**What to do**
Using the listing below, return every line that includes "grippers".

**Dataset excerpt**
--------------------

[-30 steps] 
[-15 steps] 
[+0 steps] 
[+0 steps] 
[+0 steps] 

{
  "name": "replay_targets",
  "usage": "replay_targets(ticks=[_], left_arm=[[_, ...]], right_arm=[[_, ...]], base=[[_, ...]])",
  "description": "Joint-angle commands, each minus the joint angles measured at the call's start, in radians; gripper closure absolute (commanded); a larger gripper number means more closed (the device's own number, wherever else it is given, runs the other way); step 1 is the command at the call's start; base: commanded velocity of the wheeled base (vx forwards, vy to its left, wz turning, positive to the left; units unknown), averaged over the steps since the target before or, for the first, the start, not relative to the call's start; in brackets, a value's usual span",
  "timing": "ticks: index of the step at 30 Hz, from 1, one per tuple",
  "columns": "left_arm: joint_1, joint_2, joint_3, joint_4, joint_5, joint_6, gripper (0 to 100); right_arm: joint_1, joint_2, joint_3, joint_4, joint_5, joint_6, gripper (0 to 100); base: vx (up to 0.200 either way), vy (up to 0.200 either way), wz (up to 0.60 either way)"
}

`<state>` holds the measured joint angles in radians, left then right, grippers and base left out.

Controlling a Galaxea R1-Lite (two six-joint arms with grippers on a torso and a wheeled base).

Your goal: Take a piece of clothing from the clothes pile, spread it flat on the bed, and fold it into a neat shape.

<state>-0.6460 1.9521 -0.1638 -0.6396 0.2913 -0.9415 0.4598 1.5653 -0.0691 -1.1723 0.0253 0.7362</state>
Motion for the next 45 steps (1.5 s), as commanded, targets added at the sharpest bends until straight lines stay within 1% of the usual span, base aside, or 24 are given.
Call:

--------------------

**Response to this exercise**
`<state>` holds the measured joint angles in radians, left then right, grippers and base left out.
Controlling a Galaxea R1-Lite (two six-joint arms with grippers on a torso and a wheeled base).

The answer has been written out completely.